Li Xiaohong, Brock Guy N, Rouchka Eric C, Cooper Nigel G F, Wu Dongfeng, O'Toole Timothy E, Gill Ryan S, Eteleeb Abdallah M, O'Brien Liz, Rai Shesh N
Department of Bioinformatics and Biostatistics, University of Louisville, Louisville, KY, United States of America.
Department of Anatomical Sciences and Neurobiology, University of Louisville, Louisville, KY, United States of America.
PLoS One. 2017 May 1;12(5):e0176185. doi: 10.1371/journal.pone.0176185. eCollection 2017.
Normalization is an essential step with considerable impact on high-throughput RNA sequencing (RNA-seq) data analysis. Although there are numerous methods for read count normalization, it remains a challenge to choose an optimal method due to multiple factors contributing to read count variability that affects the overall sensitivity and specificity. In order to properly determine the most appropriate normalization methods, it is critical to compare the performance and shortcomings of a representative set of normalization routines based on different dataset characteristics. Therefore, we set out to evaluate the performance of the commonly used methods (DESeq, TMM-edgeR, FPKM-CuffDiff, TC, Med UQ and FQ) and two new methods we propose: Med-pgQ2 and UQ-pgQ2 (per-gene normalization after per-sample median or upper-quartile global scaling). Our per-gene normalization approach allows for comparisons between conditions based on similar count levels. Using the benchmark Microarray Quality Control Project (MAQC) and simulated datasets, we performed differential gene expression analysis to evaluate these methods. When evaluating MAQC2 with two replicates, we observed that Med-pgQ2 and UQ-pgQ2 achieved a slightly higher area under the Receiver Operating Characteristic Curve (AUC), a specificity rate > 85%, the detection power > 92% and an actual false discovery rate (FDR) under 0.06 given the nominal FDR (≤0.05). Although the top commonly used methods (DESeq and TMM-edgeR) yield a higher power (>93%) for MAQC2 data, they trade off with a reduced specificity (<70%) and a slightly higher actual FDR than our proposed methods. In addition, the results from an analysis based on the qualitative characteristics of sample distribution for MAQC2 and human breast cancer datasets show that only our gene-wise normalization methods corrected data skewed towards lower read counts. However, when we evaluated MAQC3 with less variation in five replicates, all methods performed similarly. Thus, our proposed Med-pgQ2 and UQ-pgQ2 methods perform slightly better for differential gene analysis of RNA-seq data skewed towards lowly expressed read counts with high variation by improving specificity while maintaining a good detection power with a control of the nominal FDR level.

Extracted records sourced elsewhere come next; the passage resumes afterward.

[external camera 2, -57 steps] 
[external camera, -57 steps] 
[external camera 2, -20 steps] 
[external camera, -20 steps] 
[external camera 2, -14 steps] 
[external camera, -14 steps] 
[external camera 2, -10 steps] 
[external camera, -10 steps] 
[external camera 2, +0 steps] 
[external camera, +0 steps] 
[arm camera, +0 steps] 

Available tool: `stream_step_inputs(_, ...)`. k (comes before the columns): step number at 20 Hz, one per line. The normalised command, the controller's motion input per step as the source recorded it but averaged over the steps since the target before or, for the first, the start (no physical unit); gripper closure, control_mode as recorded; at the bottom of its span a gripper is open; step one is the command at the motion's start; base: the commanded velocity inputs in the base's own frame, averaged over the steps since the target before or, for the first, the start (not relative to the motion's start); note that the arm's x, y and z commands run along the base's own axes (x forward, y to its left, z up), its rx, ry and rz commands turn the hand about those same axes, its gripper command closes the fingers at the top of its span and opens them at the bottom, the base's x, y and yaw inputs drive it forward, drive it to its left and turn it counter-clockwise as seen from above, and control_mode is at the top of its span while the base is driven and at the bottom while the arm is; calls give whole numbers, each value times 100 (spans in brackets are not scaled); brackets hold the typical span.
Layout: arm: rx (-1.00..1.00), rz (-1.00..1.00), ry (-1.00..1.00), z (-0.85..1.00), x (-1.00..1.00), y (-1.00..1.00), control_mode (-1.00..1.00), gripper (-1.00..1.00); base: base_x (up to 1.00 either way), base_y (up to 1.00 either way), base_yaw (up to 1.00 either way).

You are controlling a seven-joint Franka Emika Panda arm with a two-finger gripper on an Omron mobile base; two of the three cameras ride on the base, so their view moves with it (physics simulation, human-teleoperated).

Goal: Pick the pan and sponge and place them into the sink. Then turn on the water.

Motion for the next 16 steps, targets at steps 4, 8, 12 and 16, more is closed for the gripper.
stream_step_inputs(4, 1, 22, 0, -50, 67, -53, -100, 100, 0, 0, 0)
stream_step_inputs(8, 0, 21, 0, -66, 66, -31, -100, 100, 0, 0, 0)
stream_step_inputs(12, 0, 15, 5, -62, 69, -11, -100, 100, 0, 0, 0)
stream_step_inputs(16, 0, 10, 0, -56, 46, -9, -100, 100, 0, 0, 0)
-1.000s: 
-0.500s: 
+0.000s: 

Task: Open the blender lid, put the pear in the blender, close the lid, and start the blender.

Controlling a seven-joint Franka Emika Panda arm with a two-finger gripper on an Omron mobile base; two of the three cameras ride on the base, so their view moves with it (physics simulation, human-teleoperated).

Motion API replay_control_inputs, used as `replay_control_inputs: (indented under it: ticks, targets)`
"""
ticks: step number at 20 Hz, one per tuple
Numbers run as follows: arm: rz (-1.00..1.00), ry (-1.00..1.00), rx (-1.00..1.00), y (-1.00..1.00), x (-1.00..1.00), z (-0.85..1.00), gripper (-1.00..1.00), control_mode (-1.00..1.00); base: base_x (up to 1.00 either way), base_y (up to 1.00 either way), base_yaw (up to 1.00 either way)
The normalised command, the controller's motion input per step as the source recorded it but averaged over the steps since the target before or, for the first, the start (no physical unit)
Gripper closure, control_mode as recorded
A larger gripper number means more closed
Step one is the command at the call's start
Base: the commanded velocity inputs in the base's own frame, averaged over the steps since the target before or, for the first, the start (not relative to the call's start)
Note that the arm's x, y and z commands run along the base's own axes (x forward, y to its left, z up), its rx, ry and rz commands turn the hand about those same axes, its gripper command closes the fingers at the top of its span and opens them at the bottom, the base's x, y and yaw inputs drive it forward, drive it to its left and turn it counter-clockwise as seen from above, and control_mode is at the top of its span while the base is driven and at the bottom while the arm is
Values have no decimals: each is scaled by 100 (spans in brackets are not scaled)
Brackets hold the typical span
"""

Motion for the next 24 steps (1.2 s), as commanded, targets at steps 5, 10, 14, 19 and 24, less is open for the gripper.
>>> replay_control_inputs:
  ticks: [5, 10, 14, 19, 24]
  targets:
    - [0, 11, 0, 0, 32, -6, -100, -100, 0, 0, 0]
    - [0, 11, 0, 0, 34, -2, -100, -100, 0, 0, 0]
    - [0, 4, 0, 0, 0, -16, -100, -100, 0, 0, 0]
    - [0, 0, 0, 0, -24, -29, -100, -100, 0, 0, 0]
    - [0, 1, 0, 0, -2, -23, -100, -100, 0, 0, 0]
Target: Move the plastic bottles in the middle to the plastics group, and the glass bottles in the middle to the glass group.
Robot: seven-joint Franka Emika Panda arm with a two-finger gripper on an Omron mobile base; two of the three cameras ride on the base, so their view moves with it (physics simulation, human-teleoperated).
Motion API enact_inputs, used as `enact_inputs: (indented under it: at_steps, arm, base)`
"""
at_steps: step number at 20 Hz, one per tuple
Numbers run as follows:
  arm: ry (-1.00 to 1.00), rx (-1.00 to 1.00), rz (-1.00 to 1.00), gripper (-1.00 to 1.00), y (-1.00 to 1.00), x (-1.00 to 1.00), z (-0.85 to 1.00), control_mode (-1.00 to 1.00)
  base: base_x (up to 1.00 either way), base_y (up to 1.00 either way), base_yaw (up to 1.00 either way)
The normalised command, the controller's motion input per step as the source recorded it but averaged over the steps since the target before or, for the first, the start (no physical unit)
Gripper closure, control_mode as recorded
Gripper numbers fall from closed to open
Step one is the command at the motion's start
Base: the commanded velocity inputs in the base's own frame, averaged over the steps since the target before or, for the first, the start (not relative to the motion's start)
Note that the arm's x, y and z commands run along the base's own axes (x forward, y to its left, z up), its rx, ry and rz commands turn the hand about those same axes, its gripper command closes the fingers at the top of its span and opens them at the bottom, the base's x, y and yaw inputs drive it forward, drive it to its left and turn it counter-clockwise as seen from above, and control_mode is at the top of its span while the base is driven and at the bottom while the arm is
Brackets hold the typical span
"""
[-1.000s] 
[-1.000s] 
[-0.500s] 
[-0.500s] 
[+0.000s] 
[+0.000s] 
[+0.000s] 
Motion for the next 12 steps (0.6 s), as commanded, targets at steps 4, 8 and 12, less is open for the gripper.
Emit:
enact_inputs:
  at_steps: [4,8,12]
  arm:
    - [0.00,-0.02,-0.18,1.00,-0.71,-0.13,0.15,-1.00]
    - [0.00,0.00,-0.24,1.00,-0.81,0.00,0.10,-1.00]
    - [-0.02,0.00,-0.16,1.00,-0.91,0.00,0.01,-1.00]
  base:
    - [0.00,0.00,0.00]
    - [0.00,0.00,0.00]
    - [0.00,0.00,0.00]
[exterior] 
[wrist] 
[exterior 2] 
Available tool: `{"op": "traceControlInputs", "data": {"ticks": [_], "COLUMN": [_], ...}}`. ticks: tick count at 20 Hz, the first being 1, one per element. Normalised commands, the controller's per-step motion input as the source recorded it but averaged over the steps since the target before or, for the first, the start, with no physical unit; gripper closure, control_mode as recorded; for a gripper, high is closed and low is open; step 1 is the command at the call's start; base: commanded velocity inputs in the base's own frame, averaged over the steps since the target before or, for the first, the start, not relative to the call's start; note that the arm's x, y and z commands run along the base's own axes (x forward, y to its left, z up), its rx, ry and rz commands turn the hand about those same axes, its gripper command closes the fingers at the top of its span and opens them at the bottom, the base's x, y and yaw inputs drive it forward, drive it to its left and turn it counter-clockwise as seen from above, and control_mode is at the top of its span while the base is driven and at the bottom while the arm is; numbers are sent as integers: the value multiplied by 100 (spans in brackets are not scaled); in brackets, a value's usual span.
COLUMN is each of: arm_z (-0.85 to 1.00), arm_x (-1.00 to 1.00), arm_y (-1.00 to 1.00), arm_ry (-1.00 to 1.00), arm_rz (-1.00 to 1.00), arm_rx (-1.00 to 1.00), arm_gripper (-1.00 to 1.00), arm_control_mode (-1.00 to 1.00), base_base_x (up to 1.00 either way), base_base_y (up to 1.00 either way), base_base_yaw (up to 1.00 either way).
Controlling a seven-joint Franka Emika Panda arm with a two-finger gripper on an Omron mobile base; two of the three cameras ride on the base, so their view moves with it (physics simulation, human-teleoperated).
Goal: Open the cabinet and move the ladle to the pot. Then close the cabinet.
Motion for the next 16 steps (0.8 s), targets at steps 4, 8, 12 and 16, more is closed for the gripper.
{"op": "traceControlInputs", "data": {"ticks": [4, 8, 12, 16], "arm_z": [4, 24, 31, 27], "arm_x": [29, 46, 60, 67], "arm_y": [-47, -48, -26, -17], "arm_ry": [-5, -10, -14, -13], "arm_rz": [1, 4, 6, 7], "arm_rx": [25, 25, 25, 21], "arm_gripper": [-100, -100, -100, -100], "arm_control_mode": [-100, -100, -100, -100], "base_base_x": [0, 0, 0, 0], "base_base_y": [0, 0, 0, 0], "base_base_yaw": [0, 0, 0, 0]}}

标准化是高通量RNA测序(RNA-seq)数据分析中至关重要的一步,对数据分析有重大影响。尽管有众多用于读取计数标准化的方法,但由于多种因素导致读取计数变异性,进而影响整体灵敏度和特异性,因此选择最佳方法仍然是一项挑战。为了正确确定最合适的标准化方法,基于不同数据集特征比较一组代表性标准化程序的性能和缺点至关重要。因此,我们着手评估常用方法(DESeq、TMM-edgeR、FPKM-CuffDiff、TC、Med UQ和FQ)以及我们提出的两种新方法:Med-pgQ2和UQ-pgQ2(每个样本中位数或上四分位数全局缩放后的每个基因标准化)。我们的每个基因标准化方法允许基于相似计数水平对不同条件进行比较。使用基准微阵列质量控制项目(MAQC)和模拟数据集,我们进行了差异基因表达分析以评估这些方法。在评估有两个重复样本的MAQC2时,我们观察到Med-pgQ2和UQ-pgQ2在接受者操作特征曲线(AUC)下的面积略高,特异性率>85%,检测力>92%,并且在名义错误发现率(≤0.05)下实际错误发现率(FDR)低于0.06。尽管常用的顶级方法(DESeq和TMM-edgeR)对MAQC2数据具有更高的检测力(>93%),但它们以降低的特异性(<70%)和比我们提出的方法略高的实际FDR为代价。此外,基于MAQC2和人类乳腺癌数据集样本分布的定性特征进行分析的结果表明,只有我们的基因层面标准化方法校正了偏向较低读取计数的数据偏差。然而,当我们评估有较小变异的五个重复样本的MAQC3时,所有方法表现相似。因此,我们提出的Med-pgQ2和UQ-pgQ2方法在通过提高特异性同时控制名义FDR水平以保持良好检测力的情况下,对于偏向低表达读取计数且变异高的RNA-seq数据的差异基因分析表现略优。